> **Assignment**
Report, as a number alone, how many lines below contain the string "blanket".

:: Study material

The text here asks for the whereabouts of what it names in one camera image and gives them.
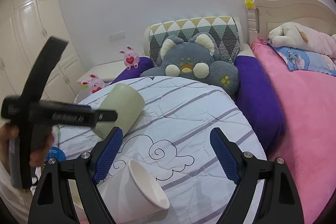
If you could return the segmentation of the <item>cream wardrobe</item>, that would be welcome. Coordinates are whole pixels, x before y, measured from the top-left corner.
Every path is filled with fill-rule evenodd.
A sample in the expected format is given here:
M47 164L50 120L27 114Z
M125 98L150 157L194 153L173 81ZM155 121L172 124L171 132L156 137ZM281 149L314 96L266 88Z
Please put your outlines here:
M21 94L39 52L50 36L70 41L58 0L1 0L1 98ZM53 69L43 99L74 102L84 65L68 43Z

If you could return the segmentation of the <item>cream wooden headboard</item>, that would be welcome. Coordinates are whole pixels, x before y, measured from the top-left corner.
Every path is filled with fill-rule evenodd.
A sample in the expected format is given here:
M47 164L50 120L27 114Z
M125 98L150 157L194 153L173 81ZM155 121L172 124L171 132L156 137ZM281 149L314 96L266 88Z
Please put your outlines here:
M248 39L251 45L258 38L286 22L296 22L314 30L335 34L335 12L320 0L250 0L247 8Z

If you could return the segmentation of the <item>blue cartoon pillow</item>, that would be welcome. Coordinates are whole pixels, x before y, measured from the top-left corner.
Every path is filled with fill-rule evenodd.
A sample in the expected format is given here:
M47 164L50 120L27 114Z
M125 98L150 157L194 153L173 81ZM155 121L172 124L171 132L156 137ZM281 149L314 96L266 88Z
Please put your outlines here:
M335 76L335 60L329 56L291 47L276 48L270 40L267 43L284 60L290 71L313 71Z

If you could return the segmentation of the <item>pink bunny toy back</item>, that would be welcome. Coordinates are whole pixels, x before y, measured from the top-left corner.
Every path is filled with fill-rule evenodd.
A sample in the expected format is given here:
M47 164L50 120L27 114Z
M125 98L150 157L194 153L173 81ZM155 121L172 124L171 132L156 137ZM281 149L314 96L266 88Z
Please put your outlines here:
M138 68L140 61L139 55L132 47L126 46L124 50L120 50L120 53L124 56L123 62L128 71L132 68Z

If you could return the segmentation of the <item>yellow star sticker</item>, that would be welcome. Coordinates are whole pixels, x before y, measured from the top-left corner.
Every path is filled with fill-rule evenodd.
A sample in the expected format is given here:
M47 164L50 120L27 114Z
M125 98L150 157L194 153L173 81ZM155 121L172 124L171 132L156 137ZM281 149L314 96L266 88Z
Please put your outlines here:
M255 9L255 0L245 0L244 1L245 7L248 10Z

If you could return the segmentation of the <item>diamond pattern quilted cushion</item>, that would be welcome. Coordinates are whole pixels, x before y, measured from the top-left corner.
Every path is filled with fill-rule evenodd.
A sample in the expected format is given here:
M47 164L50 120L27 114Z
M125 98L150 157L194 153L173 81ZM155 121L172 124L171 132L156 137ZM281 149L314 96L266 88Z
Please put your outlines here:
M184 41L201 32L209 33L219 50L219 60L234 63L240 52L240 23L231 16L208 16L156 23L149 28L149 56L154 64L160 63L159 51L163 41L171 35Z

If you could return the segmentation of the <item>grey cat plush cushion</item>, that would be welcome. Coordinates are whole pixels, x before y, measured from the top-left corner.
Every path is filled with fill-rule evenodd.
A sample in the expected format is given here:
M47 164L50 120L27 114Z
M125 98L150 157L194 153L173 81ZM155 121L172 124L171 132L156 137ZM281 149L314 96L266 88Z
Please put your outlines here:
M237 67L219 60L214 38L206 32L194 35L189 41L171 35L162 43L157 65L144 71L142 77L183 77L218 86L232 96L238 89Z

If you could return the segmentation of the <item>pink bed blanket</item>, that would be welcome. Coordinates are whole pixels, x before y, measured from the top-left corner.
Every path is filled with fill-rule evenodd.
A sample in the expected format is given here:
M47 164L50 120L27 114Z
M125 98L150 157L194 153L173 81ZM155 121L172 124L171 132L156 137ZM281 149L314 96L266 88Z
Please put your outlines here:
M301 200L305 223L313 223L335 190L335 77L290 71L263 39L252 44L275 90L285 120L271 158L285 159Z

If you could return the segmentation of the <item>green plastic cup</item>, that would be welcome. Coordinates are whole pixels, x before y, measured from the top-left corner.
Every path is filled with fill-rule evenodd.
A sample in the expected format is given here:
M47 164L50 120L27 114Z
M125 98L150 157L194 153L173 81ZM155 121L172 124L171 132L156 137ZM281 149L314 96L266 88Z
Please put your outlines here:
M141 94L126 84L116 84L103 100L99 110L114 110L118 114L115 122L98 122L93 132L105 139L113 127L119 127L125 136L140 116L145 101Z

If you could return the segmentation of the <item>white pink plush toy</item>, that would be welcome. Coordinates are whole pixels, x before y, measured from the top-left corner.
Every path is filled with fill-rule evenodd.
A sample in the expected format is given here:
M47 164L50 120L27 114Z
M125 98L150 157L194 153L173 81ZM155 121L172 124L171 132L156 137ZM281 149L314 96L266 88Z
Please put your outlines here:
M334 37L299 23L283 23L269 32L268 39L276 48L297 48L327 55L335 59Z

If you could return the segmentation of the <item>purple blanket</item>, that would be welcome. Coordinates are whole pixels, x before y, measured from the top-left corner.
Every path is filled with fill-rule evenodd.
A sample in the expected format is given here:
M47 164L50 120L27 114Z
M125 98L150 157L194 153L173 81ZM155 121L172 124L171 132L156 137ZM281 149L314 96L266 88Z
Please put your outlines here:
M238 56L234 65L240 76L234 101L252 126L265 154L270 155L285 132L280 103L256 58Z

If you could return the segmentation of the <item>pink bunny toy front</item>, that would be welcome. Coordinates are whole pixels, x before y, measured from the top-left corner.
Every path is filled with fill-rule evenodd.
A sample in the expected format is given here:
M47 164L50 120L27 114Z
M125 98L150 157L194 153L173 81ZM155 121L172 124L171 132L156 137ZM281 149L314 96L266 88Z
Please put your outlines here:
M93 94L106 87L106 83L94 74L89 74L90 79L81 81L82 89L87 90L89 94Z

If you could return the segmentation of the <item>pink bunny toy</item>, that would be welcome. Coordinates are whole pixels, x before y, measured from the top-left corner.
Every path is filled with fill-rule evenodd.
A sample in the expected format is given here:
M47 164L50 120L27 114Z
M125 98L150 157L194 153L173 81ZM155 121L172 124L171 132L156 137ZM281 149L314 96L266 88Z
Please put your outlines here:
M120 50L120 53L124 56L123 62L128 71L132 68L138 68L140 61L139 55L132 47L126 46L124 50Z
M93 94L106 87L106 83L94 74L89 74L90 79L81 81L82 89L87 90L89 94Z

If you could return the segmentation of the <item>blue black CoolTowel can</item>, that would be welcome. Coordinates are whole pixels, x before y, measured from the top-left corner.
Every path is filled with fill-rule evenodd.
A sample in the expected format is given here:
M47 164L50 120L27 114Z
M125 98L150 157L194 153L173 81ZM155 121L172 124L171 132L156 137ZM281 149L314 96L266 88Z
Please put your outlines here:
M58 161L65 161L66 155L65 153L58 147L51 147L47 153L47 156L45 158L45 162L48 162L49 159L55 158Z

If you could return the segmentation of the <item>white nightstand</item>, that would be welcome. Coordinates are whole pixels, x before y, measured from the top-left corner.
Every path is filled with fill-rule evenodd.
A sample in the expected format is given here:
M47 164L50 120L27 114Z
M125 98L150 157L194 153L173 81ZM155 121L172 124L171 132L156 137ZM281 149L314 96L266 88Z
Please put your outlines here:
M90 75L96 75L98 78L106 83L112 82L120 73L126 69L123 61L117 61L107 63L103 65L97 65L86 72L80 77L77 82L87 81L90 79Z

::::

> **Answer to the exercise**
2